Task to complete: Reduce the material below to its lines containing "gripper".

Source data:
____________________

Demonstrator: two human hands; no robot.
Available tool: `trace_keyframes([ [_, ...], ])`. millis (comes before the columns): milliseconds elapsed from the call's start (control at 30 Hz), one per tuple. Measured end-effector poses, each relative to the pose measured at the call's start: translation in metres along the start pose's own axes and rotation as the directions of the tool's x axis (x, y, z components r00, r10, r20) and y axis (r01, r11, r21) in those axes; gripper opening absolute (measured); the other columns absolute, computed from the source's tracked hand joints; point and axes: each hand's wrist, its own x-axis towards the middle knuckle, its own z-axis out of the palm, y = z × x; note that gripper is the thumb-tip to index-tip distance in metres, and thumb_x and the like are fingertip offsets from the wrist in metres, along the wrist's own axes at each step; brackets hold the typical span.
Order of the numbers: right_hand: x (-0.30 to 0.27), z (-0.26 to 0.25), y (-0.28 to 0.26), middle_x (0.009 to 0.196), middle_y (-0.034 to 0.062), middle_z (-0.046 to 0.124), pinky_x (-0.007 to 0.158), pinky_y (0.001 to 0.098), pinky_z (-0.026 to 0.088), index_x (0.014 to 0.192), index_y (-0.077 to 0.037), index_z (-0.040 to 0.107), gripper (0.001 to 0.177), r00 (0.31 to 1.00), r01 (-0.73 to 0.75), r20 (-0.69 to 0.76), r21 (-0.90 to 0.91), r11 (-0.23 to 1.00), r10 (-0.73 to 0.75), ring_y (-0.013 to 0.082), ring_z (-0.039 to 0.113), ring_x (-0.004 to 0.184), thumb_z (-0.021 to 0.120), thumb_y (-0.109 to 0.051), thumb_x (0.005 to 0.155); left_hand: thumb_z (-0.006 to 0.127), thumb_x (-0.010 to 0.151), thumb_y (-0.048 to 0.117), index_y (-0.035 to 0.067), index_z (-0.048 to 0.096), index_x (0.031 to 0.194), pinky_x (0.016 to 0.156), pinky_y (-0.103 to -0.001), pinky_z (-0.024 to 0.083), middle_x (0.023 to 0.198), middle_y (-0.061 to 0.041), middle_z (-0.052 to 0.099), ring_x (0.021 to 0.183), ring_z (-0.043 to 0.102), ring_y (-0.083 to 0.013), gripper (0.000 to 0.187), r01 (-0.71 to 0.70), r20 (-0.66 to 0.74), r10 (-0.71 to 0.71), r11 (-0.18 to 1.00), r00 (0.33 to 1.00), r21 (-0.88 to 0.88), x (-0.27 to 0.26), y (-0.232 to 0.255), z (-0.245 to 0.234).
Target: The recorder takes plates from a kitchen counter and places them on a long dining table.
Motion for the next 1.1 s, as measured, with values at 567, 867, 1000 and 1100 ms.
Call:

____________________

Solution for this task:
Available tool: `trace_keyframes([ [_, ...], ])`. millis (comes before the columns): milliseconds elapsed from the call's start (control at 30 Hz), one per tuple. Measured end-effector poses, each relative to the pose measured at the call's start: translation in metres along the start pose's own axes and rotation as the directions of the tool's x axis (x, y, z components r00, r10, r20) and y axis (r01, r11, r21) in those axes; gripper opening absolute (measured); the other columns absolute, computed from the source's tracked hand joints; point and axes: each hand's wrist, its own x-axis towards the middle knuckle, its own z-axis out of the palm, y = z × x; note that gripper is the thumb-tip to index-tip distance in metres, and thumb_x and the like are fingertip offsets from the wrist in metres, along the wrist's own axes at each step; brackets hold the typical span.
Order of the numbers: right_hand: x (-0.30 to 0.27), z (-0.26 to 0.25), y (-0.28 to 0.26), middle_x (0.009 to 0.196), middle_y (-0.034 to 0.062), middle_z (-0.046 to 0.124), pinky_x (-0.007 to 0.158), pinky_y (0.001 to 0.098), pinky_z (-0.026 to 0.088), index_x (0.014 to 0.192), index_y (-0.077 to 0.037), index_z (-0.040 to 0.107), gripper (0.001 to 0.177), r00 (0.31 to 1.00), r01 (-0.73 to 0.75), r20 (-0.69 to 0.76), r21 (-0.90 to 0.91), r11 (-0.23 to 1.00), r10 (-0.73 to 0.75), ring_y (-0.013 to 0.082), ring_z (-0.039 to 0.113), ring_x (-0.004 to 0.184), thumb_z (-0.021 to 0.120), thumb_y (-0.109 to 0.051), thumb_x (0.005 to 0.155); left_hand: thumb_z (-0.006 to 0.127), thumb_x (-0.010 to 0.151), thumb_y (-0.048 to 0.117), index_y (-0.035 to 0.067), index_z (-0.048 to 0.096), index_x (0.031 to 0.194), pinky_x (0.016 to 0.156), pinky_y (-0.103 to -0.001), pinky_z (-0.024 to 0.083), middle_x (0.023 to 0.198), middle_y (-0.061 to 0.041), middle_z (-0.052 to 0.099), ring_x (0.021 to 0.183), ring_z (-0.043 to 0.102), ring_y (-0.083 to 0.013), gripper (0.000 to 0.187), r01 (-0.71 to 0.70), r20 (-0.66 to 0.74), r10 (-0.71 to 0.71), r11 (-0.18 to 1.00), r00 (0.33 to 1.00), r21 (-0.88 to 0.88), x (-0.27 to 0.26), y (-0.232 to 0.255), z (-0.245 to 0.234).

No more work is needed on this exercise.